Write out every entry again exactly as it stands.

◆ THE DATA ◆
= = = = = = =
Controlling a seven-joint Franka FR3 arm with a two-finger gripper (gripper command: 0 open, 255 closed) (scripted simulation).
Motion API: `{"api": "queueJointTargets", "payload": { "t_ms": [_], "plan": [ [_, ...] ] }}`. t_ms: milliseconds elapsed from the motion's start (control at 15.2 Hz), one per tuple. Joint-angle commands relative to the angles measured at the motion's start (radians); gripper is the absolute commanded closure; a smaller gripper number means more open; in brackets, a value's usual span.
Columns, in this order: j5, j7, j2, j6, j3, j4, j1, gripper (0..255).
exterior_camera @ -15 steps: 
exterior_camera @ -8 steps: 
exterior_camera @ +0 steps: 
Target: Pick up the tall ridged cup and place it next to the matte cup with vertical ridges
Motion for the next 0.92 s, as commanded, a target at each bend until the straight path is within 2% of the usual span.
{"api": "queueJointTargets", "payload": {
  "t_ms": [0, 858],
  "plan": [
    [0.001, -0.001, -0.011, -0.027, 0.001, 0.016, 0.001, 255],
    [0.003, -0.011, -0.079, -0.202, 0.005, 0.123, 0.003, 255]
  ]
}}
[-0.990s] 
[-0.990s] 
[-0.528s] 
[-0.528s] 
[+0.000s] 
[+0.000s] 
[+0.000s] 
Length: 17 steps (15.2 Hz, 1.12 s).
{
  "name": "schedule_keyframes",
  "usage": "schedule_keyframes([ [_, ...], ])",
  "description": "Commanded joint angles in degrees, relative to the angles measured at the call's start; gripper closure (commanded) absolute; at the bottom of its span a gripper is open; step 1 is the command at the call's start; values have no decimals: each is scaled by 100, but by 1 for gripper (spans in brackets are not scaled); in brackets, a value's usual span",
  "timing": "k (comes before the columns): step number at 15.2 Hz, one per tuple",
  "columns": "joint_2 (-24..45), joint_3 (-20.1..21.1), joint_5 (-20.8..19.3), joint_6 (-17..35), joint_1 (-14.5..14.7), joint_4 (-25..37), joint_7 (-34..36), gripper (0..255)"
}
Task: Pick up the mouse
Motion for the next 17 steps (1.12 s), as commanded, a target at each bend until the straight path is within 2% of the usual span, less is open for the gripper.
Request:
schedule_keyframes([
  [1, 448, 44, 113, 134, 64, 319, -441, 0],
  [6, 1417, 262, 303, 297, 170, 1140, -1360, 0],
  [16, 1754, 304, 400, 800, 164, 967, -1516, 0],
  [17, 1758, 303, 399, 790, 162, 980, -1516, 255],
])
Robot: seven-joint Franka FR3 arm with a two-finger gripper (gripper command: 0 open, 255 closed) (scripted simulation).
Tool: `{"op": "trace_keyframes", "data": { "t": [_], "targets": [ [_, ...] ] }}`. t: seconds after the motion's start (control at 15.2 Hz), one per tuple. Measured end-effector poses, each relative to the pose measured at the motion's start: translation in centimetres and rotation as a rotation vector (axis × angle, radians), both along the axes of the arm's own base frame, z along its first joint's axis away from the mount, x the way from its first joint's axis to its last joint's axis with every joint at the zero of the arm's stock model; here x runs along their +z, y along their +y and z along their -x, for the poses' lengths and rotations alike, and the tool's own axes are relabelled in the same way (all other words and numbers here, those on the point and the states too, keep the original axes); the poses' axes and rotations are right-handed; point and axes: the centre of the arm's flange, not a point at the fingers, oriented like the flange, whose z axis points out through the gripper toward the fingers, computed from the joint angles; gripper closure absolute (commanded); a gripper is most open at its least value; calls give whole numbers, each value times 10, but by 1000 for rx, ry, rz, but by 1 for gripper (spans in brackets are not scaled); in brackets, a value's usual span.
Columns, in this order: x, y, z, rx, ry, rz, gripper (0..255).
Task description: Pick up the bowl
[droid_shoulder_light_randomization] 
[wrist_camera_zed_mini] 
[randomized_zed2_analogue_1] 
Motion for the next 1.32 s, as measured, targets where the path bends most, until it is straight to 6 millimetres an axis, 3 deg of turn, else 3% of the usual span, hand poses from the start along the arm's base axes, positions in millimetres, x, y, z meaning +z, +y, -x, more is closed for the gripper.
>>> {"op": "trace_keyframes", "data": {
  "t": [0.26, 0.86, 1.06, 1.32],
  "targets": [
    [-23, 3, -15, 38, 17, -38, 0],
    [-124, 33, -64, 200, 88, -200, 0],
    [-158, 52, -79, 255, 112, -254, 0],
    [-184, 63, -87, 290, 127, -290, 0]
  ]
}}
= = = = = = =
◆ YOUR SOLUTION ◆
Controlling a seven-joint Franka FR3 arm with a two-finger gripper (gripper command: 0 open, 255 closed) (scripted simulation).
Motion API: `{"api": "queueJointTargets", "payload": { "t_ms": [_], "plan": [ [_, ...] ] }}`. t_ms: milliseconds elapsed from the motion's start (control at 15.2 Hz), one per tuple. Joint-angle commands relative to the angles measured at the motion's start (radians); gripper is the absolute commanded closure; a smaller gripper number means more open; in brackets, a value's usual span.
Columns, in this order: j5, j7, j2, j6, j3, j4, j1, gripper (0..255).
exterior_camera @ -15 steps: 
exterior_camera @ -8 steps: 
exterior_camera @ +0 steps: 
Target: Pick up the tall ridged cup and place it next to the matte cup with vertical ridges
Motion for the next 0.92 s, as commanded, a target at each bend until the straight path is within 2% of the usual span.
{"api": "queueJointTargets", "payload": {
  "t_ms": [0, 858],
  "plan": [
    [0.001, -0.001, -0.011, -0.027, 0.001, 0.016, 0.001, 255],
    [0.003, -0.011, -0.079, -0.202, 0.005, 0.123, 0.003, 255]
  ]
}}
[-0.990s] 
[-0.990s] 
[-0.528s] 
[-0.528s] 
[+0.000s] 
[+0.000s] 
[+0.000s] 
Length: 17 steps (15.2 Hz, 1.12 s).
{
  "name": "schedule_keyframes",
  "usage": "schedule_keyframes([ [_, ...], ])",
  "description": "Commanded joint angles in degrees, relative to the angles measured at the call's start; gripper closure (commanded) absolute; at the bottom of its span a gripper is open; step 1 is the command at the call's start; values have no decimals: each is scaled by 100, but by 1 for gripper (spans in brackets are not scaled); in brackets, a value's usual span",
  "timing": "k (comes before the columns): step number at 15.2 Hz, one per tuple",
  "columns": "joint_2 (-24..45), joint_3 (-20.1..21.1), joint_5 (-20.8..19.3), joint_6 (-17..35), joint_1 (-14.5..14.7), joint_4 (-25..37), joint_7 (-34..36), gripper (0..255)"
}
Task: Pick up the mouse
Motion for the next 17 steps (1.12 s), as commanded, a target at each bend until the straight path is within 2% of the usual span, less is open for the gripper.
Request:
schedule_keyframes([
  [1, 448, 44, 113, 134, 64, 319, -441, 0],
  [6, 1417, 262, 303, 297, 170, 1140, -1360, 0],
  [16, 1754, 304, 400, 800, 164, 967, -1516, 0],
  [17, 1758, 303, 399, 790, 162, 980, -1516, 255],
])
Robot: seven-joint Franka FR3 arm with a two-finger gripper (gripper command: 0 open, 255 closed) (scripted simulation).
Tool: `{"op": "trace_keyframes", "data": { "t": [_], "targets": [ [_, ...] ] }}`. t: seconds after the motion's start (control at 15.2 Hz), one per tuple. Measured end-effector poses, each relative to the pose measured at the motion's start: translation in centimetres and rotation as a rotation vector (axis × angle, radians), both along the axes of the arm's own base frame, z along its first joint's axis away from the mount, x the way from its first joint's axis to its last joint's axis with every joint at the zero of the arm's stock model; here x runs along their +z, y along their +y and z along their -x, for the poses' lengths and rotations alike, and the tool's own axes are relabelled in the same way (all other words and numbers here, those on the point and the states too, keep the original axes); the poses' axes and rotations are right-handed; point and axes: the centre of the arm's flange, not a point at the fingers, oriented like the flange, whose z axis points out through the gripper toward the fingers, computed from the joint angles; gripper closure absolute (commanded); a gripper is most open at its least value; calls give whole numbers, each value times 10, but by 1000 for rx, ry, rz, but by 1 for gripper (spans in brackets are not scaled); in brackets, a value's usual span.
Columns, in this order: x, y, z, rx, ry, rz, gripper (0..255).
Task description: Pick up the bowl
[droid_shoulder_light_randomization] 
[wrist_camera_zed_mini] 
[randomized_zed2_analogue_1] 
Motion for the next 1.32 s, as measured, targets where the path bends most, until it is straight to 6 millimetres an axis, 3 deg of turn, else 3% of the usual span, hand poses from the start along the arm's base axes, positions in millimetres, x, y, z meaning +z, +y, -x, more is closed for the gripper.
>>> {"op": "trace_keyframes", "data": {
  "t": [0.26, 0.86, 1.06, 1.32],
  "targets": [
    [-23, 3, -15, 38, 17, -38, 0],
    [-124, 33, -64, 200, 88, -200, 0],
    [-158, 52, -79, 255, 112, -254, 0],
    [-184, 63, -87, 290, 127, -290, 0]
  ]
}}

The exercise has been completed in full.